Lo mismo sucede al final de la jornada laboral: pasamos por el pequeño a la guardería, lo llevamos a casa y mientras te quitas los zapatos y te sientas en el sofá a ver no sé qué partido de fútbol, yo juego con él, le leo cuentos, corro y río. Y que a veces busco unos minutos de sosiego y lo dejo ver los dibujos que la psicóloga no considera adecuados, con fin de poder escaparme a preparar y servir la cena. Y luego cuando ves tus novelas, series y deportes, yo agoto las últimas horas del día acompañándolo, hablando un poco con los otros hijos para al final, estar al lado del pequeño para ver un poco de televisión y tratar, muchas veces infructuosamente de dormirlo. Por lo tanto, yo no veo más de una hora de televisión a la semana, porque esos dibujos trato de evadir la tortura que es para mí ver sus dibujos animados, leyendo un poco, escuchando algo de música sin dejar de estar a su lado.
Y no es que me esté quejando, nunca lo hago, ni nunca lo haré. Solo quisiera un poco de comprensión y respeto.
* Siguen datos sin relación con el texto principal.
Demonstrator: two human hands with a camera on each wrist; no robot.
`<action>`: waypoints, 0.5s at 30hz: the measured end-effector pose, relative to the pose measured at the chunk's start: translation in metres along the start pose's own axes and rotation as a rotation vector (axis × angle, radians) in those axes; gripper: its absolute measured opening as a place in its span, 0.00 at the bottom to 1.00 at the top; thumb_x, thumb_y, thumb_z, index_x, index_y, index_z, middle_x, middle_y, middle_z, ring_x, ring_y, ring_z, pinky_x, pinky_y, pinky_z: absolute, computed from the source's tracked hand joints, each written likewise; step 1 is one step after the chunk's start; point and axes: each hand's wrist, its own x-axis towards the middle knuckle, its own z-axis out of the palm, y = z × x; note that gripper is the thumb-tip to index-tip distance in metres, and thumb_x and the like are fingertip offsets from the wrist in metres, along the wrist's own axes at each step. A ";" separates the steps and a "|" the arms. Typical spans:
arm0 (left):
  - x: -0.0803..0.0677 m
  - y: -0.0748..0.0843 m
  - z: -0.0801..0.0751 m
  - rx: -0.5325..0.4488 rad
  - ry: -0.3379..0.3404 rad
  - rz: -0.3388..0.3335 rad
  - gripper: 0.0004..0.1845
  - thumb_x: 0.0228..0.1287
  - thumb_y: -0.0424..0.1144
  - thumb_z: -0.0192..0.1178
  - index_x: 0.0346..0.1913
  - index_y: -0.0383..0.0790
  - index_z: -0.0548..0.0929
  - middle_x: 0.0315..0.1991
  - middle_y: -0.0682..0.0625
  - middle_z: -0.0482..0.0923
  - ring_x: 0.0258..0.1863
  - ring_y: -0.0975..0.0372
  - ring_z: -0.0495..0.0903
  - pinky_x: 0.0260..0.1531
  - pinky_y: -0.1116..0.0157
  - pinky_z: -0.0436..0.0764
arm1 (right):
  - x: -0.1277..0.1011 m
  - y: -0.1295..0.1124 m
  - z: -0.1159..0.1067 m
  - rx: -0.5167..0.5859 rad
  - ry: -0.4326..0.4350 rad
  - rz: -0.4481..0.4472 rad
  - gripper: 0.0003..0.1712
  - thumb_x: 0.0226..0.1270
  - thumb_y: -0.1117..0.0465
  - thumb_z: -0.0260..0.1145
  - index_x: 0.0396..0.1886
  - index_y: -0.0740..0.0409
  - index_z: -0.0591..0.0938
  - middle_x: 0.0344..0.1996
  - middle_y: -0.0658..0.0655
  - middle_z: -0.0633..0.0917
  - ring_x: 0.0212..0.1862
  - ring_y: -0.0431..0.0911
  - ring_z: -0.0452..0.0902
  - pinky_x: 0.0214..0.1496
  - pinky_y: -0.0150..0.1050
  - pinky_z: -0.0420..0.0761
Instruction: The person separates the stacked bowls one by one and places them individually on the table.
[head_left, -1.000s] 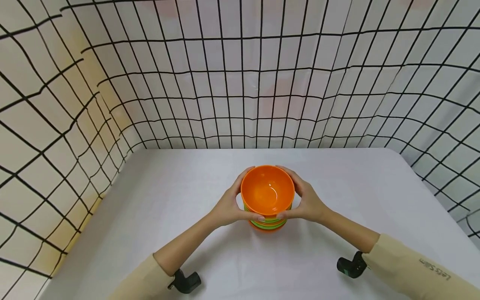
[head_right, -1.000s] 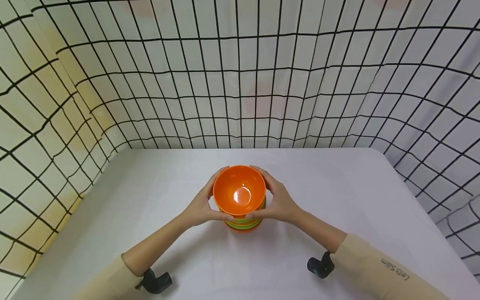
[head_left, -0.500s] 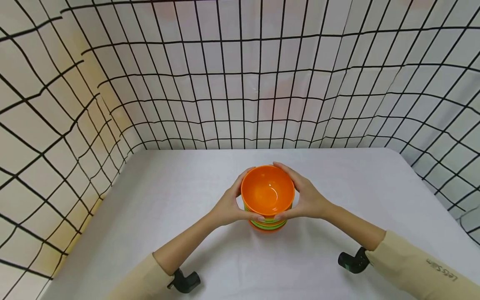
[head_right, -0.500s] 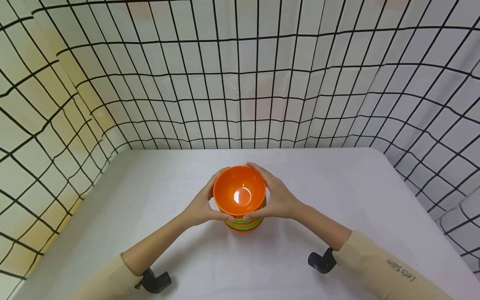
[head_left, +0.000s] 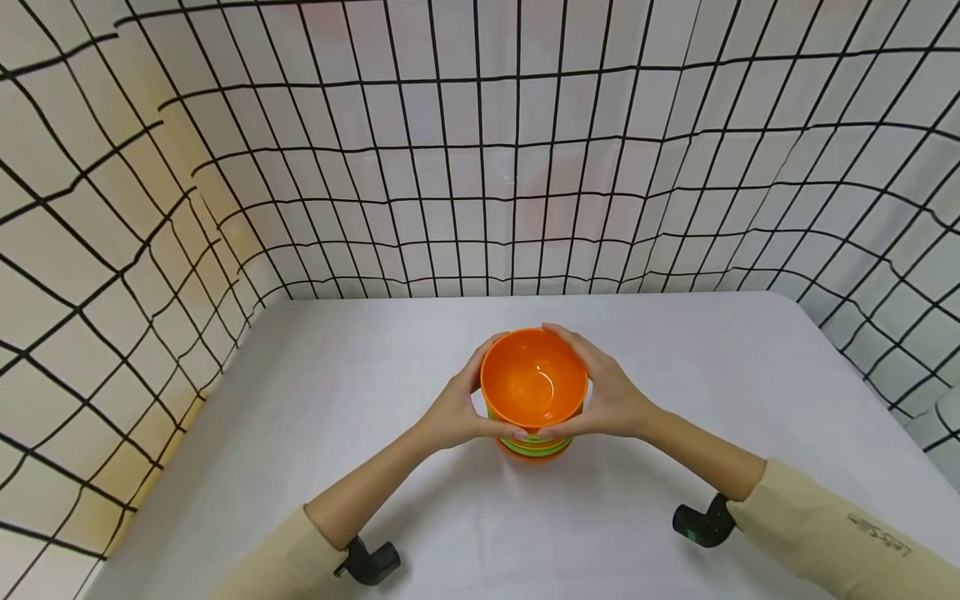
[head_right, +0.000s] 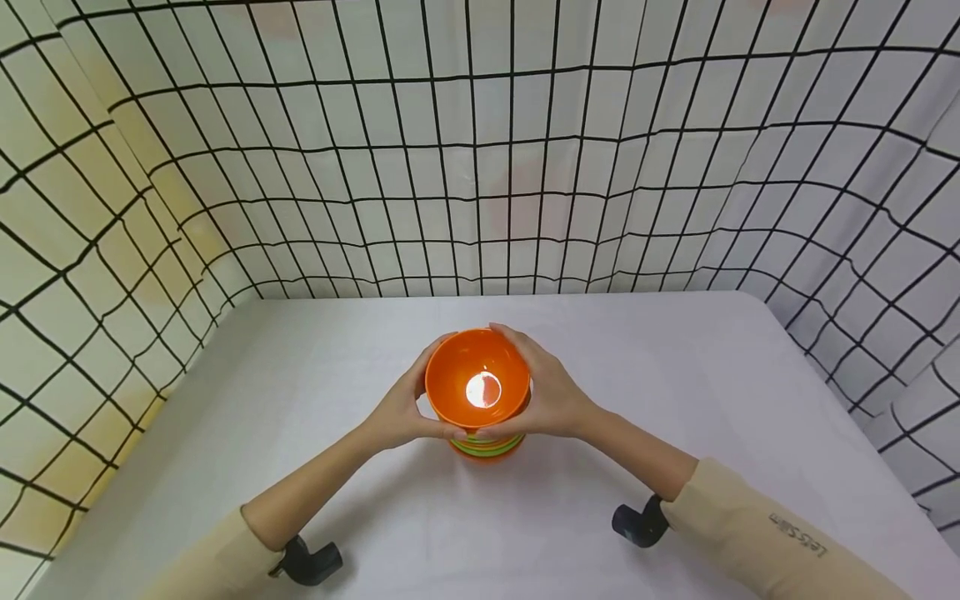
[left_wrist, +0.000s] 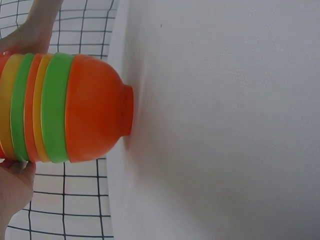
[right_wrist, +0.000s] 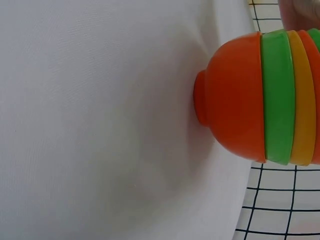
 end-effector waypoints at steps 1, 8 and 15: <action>0.000 0.000 0.000 0.004 -0.003 0.005 0.55 0.38 0.42 0.77 0.70 0.58 0.53 0.64 0.59 0.63 0.61 0.63 0.66 0.61 0.57 0.69 | 0.000 -0.004 -0.001 -0.003 0.005 -0.004 0.61 0.28 0.65 0.82 0.65 0.71 0.59 0.58 0.66 0.71 0.56 0.55 0.70 0.54 0.49 0.78; 0.000 0.001 -0.002 0.015 -0.008 0.007 0.56 0.39 0.40 0.77 0.70 0.59 0.52 0.63 0.60 0.64 0.61 0.63 0.67 0.60 0.61 0.71 | 0.001 -0.014 -0.001 -0.006 0.034 -0.012 0.59 0.28 0.66 0.82 0.64 0.73 0.60 0.57 0.67 0.72 0.56 0.55 0.71 0.55 0.50 0.77; 0.000 0.001 -0.002 0.029 -0.017 0.022 0.55 0.38 0.46 0.77 0.70 0.57 0.53 0.63 0.59 0.65 0.61 0.64 0.66 0.60 0.61 0.70 | 0.000 0.002 -0.001 -0.005 0.027 -0.005 0.60 0.31 0.62 0.82 0.67 0.65 0.60 0.58 0.61 0.72 0.57 0.51 0.71 0.55 0.47 0.78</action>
Me gustaría que comprendieras a que me refiero cuando digo que me siento sola o cansada, porque creo que ese último término no alcanza a caber en tu cabeza con la verdadera magnitud de lo que implica.
Tampoco es que te esté exigiendo que hagas las tareas domésticas por mí, sé muy bien que en el hogar que te criaron no existe cabida para que un hombre aprenda estos deberes. Sé que no sabes nada de cocina y que de ese lugar de la casa solo conoces el lugar en dónde están las cervezas. Pero si me gustaría que criticaras menos lo que te parece que está mal. Que, si descubres que un vaso quedó mal lavado, no corrieras a mostrármelo como si fuera la prueba reina en un juicio. Que, si el domingo me da pereza correr detrás del pequeño para bañarlo, y decido dejarlo así, no asumieras que soy una madre complaciente, sino que entendieras, que creo que todos tenemos derecho a romper nuestras rutinas, pues no deberían ser una cadena.
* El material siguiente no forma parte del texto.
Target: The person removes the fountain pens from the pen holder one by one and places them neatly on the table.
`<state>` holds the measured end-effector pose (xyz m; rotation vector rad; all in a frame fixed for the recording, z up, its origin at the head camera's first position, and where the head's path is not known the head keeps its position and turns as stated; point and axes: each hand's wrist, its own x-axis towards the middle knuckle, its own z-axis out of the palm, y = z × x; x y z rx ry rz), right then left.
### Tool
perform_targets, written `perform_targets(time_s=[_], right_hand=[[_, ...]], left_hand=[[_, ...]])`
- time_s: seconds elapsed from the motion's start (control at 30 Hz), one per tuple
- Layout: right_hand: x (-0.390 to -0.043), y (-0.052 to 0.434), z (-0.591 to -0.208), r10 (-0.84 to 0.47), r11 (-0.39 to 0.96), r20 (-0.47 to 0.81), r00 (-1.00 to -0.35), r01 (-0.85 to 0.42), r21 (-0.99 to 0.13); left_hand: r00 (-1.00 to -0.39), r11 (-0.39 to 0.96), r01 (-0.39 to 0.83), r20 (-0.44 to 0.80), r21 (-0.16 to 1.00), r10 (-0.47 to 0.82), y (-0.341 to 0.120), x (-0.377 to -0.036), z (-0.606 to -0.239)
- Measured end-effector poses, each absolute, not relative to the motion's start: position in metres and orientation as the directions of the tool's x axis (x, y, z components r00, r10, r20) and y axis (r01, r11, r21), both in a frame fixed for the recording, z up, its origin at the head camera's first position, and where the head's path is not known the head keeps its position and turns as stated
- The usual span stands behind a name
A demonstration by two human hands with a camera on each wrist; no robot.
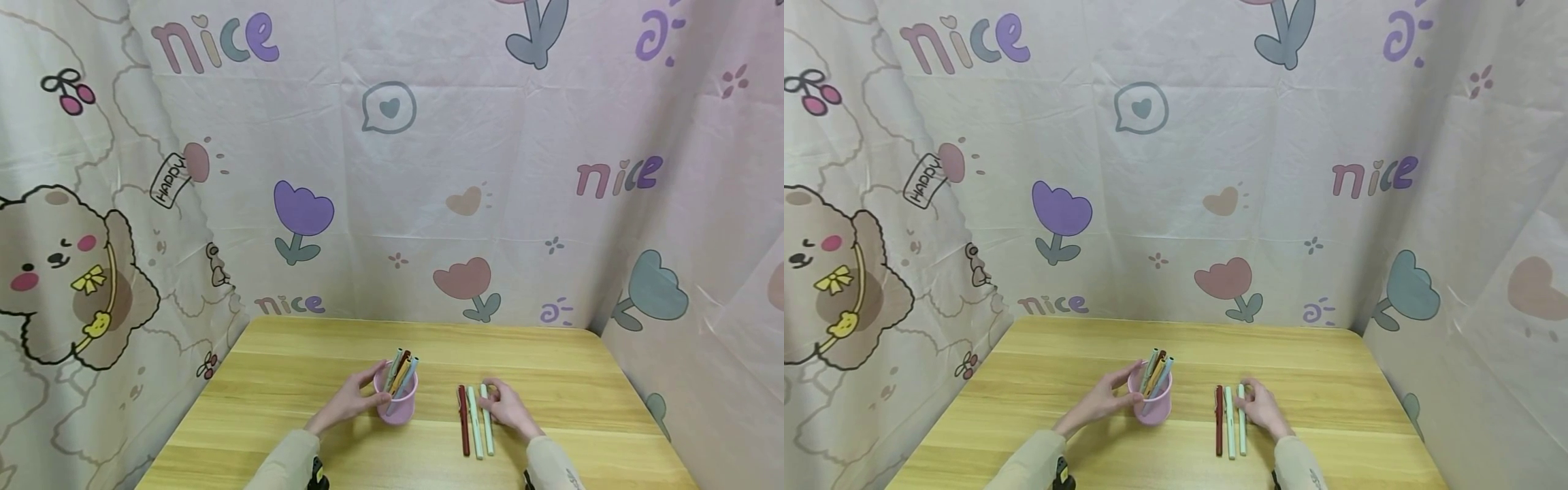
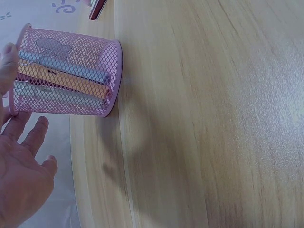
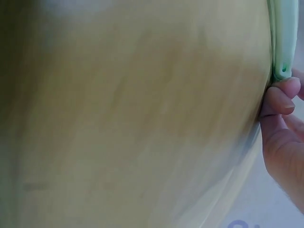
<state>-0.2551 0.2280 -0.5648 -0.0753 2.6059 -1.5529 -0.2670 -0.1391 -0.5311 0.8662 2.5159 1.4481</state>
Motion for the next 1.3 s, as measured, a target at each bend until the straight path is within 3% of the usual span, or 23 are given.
perform_targets(time_s=[0.67,1.3], right_hand=[[-0.2545,0.2327,-0.5656,-0.182,0.473,-0.055,-0.982,-0.038,-0.880],[-0.2531,0.2327,-0.5635,-0.187,0.450,-0.074,-0.980,-0.018,-0.893]], left_hand=[[-0.838,0.385,0.402,0.164,0.831,0.520,-0.1395,-0.2664,-0.5296],[-0.835,0.379,0.413,0.178,0.828,0.521,-0.1399,-0.2659,-0.5300]])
Perdona si después de tantos años te sigo pareciendo descuidada y mala madre, hago lo que puedo, incluso la mayoría de veces más de lo que está realmente a mi alcance. Doy tanto de mí, que a veces me pierdo a mí misma.
Sobre todo, quisiera que al final de la jornada, cuando por fin se han dormido los niños y se han acabado tus series y novelas, fueras a nuestra habitación para consentirme un rato, para que habláramos, para que fuéramos otra vez una pareja, no dos extraños compartiendo casa y una lista interminable de tareas.